Write out the whole listing word for word.

Content starts

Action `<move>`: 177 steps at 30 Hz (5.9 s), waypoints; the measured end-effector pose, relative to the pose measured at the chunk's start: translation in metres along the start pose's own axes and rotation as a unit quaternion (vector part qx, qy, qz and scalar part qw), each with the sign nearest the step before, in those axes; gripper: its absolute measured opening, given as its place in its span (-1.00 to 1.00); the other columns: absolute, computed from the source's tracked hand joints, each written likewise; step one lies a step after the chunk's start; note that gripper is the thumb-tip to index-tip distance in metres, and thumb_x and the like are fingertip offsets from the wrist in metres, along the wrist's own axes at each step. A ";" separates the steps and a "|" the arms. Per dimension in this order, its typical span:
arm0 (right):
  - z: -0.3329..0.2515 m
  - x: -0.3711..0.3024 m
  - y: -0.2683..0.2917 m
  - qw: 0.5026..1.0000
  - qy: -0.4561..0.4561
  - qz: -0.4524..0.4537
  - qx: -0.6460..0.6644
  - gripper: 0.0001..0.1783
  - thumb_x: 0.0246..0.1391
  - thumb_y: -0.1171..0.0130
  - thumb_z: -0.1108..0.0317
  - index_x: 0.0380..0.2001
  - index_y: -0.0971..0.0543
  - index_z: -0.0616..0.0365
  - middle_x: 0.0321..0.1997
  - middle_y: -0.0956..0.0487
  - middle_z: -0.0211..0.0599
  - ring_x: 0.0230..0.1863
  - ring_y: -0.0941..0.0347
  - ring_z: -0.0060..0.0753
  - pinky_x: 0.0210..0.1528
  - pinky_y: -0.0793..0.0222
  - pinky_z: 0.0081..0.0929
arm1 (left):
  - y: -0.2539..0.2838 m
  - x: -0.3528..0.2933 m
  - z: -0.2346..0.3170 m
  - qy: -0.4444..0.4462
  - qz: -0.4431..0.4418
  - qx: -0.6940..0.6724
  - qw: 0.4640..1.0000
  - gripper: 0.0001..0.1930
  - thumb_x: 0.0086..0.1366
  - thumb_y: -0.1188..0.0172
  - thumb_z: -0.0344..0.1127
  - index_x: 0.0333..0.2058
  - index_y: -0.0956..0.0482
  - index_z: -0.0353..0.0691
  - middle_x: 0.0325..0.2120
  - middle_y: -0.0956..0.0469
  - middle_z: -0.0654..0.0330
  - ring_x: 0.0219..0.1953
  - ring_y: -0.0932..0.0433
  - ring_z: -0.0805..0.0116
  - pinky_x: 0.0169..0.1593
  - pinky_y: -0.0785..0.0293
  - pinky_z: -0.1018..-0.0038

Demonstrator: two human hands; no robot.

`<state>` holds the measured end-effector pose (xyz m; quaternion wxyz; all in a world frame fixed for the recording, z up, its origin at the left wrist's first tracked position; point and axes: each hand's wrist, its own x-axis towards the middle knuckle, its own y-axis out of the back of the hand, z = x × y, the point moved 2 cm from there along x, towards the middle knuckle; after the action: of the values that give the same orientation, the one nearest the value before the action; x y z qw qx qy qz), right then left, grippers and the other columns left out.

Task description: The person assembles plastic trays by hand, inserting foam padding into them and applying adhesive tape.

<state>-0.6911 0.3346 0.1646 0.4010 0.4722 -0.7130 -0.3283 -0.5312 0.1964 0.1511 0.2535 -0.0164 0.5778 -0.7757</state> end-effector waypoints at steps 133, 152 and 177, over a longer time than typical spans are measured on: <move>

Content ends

- [Result of this task]
Action `<move>`: 177 steps at 30 Hz (5.9 s), waypoints; the measured end-effector pose, relative to the pose measured at the chunk's start: translation in metres along the start pose's own axes and rotation as a unit quaternion (vector part qx, qy, qz and scalar part qw), each with the sign nearest the step before, in those axes; gripper: its absolute measured opening, given as its place in its span (-1.00 to 1.00); the other columns: absolute, computed from the source's tracked hand joints, each written likewise; step one lies a step after the chunk's start; note that gripper is the thumb-tip to index-tip distance in metres, and thumb_x and the like are fingertip offsets from the wrist in metres, along the wrist's own axes at each step. A ";" separates the steps and a "|" the arms. Per dimension in this order, its typical span:
arm0 (right):
  - z: -0.3329..0.2515 m
  - x: -0.3711..0.3024 m
  - y: -0.2683..0.2917 m
  - qw: 0.5026..1.0000
  - qy: -0.4561..0.4561
  - qz: -0.4524..0.4537
  - qx: -0.6460..0.6644
  - gripper: 0.0001..0.1783
  - thumb_x: 0.0246..0.1391
  - thumb_y: -0.1171..0.0130
  - thumb_z: -0.1108..0.0317
  - index_x: 0.0380..0.2001
  - index_y: -0.0971..0.0543
  - index_z: -0.0616..0.0365
  - middle_x: 0.0321..0.1997
  - middle_y: -0.0956..0.0487
  - middle_z: -0.0211..0.0599
  - ring_x: 0.0230..0.1863
  - ring_y: -0.0941..0.0347
  - ring_z: -0.0060..0.0753
  - pinky_x: 0.0210..0.1528
  - pinky_y: -0.0793..0.0222
  - pinky_z: 0.0081..0.0929
arm1 (left):
  - y: -0.2539..0.2838 m
  - x: -0.3528..0.2933 m
  - z: -0.2346..0.3170 m
  - qy: -0.4444..0.4462
  - qz: -0.4431..0.4418
  - qx: -0.6940..0.6724
  - qw: 0.4640..1.0000
  - gripper: 0.0001..0.1930
  - thumb_x: 0.0086..0.1366
  - thumb_y: -0.1188..0.0172
  - thumb_z: -0.0344..0.1127
  - index_x: 0.0333..0.2058
  - index_y: -0.0956..0.0482
  - index_z: -0.0353..0.0691
  - middle_x: 0.0325..0.2120
  - middle_y: -0.0956..0.0469
  - middle_z: -0.0654..0.0330
  - ring_x: 0.0219..0.1953
  - ring_y: -0.0932..0.0433
  - ring_z: -0.0805..0.0116
  - pinky_x: 0.0169..0.1593
  - pinky_y: -0.0785..0.0293
  - pinky_z: -0.1018..-0.0038

Demonstrator: two human hands; no robot.

`<state>` holds the measured end-effector pose (xyz m; quaternion wxyz; all in a world frame fixed for the recording, z up, its origin at the left wrist's first tracked position; point and axes: each hand's wrist, its own x-axis towards the middle knuckle, its own y-axis out of the back of the hand, z = x × y, the point moved 2 cm from there along x, towards the middle knuckle; after the action: of the values that give the same orientation, the one nearest the value before the action; x y z qw qx qy qz), right then left, grippers and the other columns left out.

Task description: The person assembles plastic trays by hand, inserting foam padding into them and applying adhesive tape.

<state>-0.6911 0.3346 0.1646 0.4010 0.4722 -0.7130 -0.3283 -0.5312 0.1964 0.1511 0.2535 -0.0164 0.5778 -0.7757</state> end-effector waypoints at steps 133, 152 and 177, over a longer time than typical spans are measured on: <move>

What was asked for in the exercise is now done.